Я потянулся за трубкой, и взгляд скользнул на руку. Вся в красном…в крови! Я огляделся
- кровь была повсюду, на полу, на столе, везде ошметки мяса и костей, куски одежды и…Среди
кровавого месива мне показалось что-то знакомое, такие мелкие цветастые кусочки…
Немедленная догадка повергла меня в шок - кусочки вязаной шапочки моего детства, того
героя, советского героя труда. В приступе в буквальном смысле слепой ярости я принял ее за
носок. Так и есть, убедился я, поискав героя взглядом - кроме меня и белокурой в кабинете
никого не было. Гора мусора из мяса и крови, вот и все, что осталось от этого бедолаги.
Неужели это сделал я? В растерянности поднес я телефонную трубку к лицу.

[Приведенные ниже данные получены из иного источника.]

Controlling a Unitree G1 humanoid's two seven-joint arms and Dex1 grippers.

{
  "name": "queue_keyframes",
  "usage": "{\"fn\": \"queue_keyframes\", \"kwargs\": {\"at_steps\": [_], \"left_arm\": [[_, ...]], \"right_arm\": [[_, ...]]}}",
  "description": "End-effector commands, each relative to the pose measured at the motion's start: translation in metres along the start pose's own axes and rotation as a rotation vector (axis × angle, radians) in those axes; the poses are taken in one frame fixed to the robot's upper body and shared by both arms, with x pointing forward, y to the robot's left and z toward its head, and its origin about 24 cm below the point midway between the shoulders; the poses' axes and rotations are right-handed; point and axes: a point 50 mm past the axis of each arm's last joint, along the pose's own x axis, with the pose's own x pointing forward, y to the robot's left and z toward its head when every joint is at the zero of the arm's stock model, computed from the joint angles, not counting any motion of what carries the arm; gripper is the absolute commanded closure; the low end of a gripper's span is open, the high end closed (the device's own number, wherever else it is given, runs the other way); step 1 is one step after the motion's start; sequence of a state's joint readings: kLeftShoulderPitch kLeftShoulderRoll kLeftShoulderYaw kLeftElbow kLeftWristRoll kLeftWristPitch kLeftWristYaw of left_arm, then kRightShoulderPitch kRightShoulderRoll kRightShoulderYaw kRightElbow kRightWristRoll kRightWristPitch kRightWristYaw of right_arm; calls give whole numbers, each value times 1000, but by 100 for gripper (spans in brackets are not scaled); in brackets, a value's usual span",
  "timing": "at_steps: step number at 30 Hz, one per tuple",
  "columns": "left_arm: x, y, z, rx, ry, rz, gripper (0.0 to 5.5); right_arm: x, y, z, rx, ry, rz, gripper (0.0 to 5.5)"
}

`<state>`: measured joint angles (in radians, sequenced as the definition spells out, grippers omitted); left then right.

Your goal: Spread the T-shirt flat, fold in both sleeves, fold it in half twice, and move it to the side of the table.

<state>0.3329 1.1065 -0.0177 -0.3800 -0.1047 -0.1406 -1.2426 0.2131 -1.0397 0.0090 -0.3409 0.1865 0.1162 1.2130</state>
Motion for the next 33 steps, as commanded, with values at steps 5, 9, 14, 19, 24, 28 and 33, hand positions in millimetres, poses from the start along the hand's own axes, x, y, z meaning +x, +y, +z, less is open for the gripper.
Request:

- Алло, - мой голос срывался на всхлипы.
- Здравствуйте, любезнейший. Вы меня узнали ль. Сие беспокоит Безруких. Без - ру -
ких. С литеры Б. Скромнейше прошу меня испростить по случаю задержки. Уверяю вас в
скорейшем моем прибытии к месту. Извольте дождать, умоляю невероятно. Делопроизводство,
понимаете, непозволительно времени требует. Ну да скоро я разделаюсь, одно побоку, другим
киселя дам и будет. Слухи о ваших успехах дошли до меня, вручаю вам свои поздравления,
пока на словах. По прибытии имею распоряжение быть в при вашем расположении, как душой,
так и ебалом хи-хи-хи хи-хи-хи хи-хи-хи хи-хи-хи хи-хи-хи хи-хи…
- Кажется, трубку повесили. Гудки, - едва не плача я передал трубку приветливо
улыбающейся белокурой, - Хуйли ты улыбаешься, - закричал я и выбежал вон под аккомпанемент
ее нечеловеческого хохота.
Я бежал не разбирая дороги. Да была ли дорога вообще? Сейчас, вспоминая пережитое тогда
во сне, я уверен, что ее могло и не быть, а вместо, могло быть, например, молоко или
жидкое говно, или твердое, или бумажная пыль. Все, что угодно. Помню, что я вбежал куда-то
и…проснулся. Обеими посиневшими от напряжения руками я крепко сжимал свой потный хуй.
Спустя долгое время после этого сновидения я до сих пор не могу сосредоточиться. Бывает
бреду куда-нибудь весь в каких-то мыслях, очнусь, то на вокзале, то в канаве, а то и
вообще не поймешь где и как я сюда попал. Почешу за ухом и снова куда-то иду. Порой
кажется, что мне куда-то определенно надо и вроде бы, что почти пришел. Встрепенусь тогда,
глядь - нет, опять в канаву забрел. А еще не дают мне покоя те слова советского героя, про
иные силы. Вот бы кто-нибудь втолковал мне, что это за нахуй. А в сон я теперь боюсь
лезть, феномен сей не до конца изучен, так что пока я больше не сплю.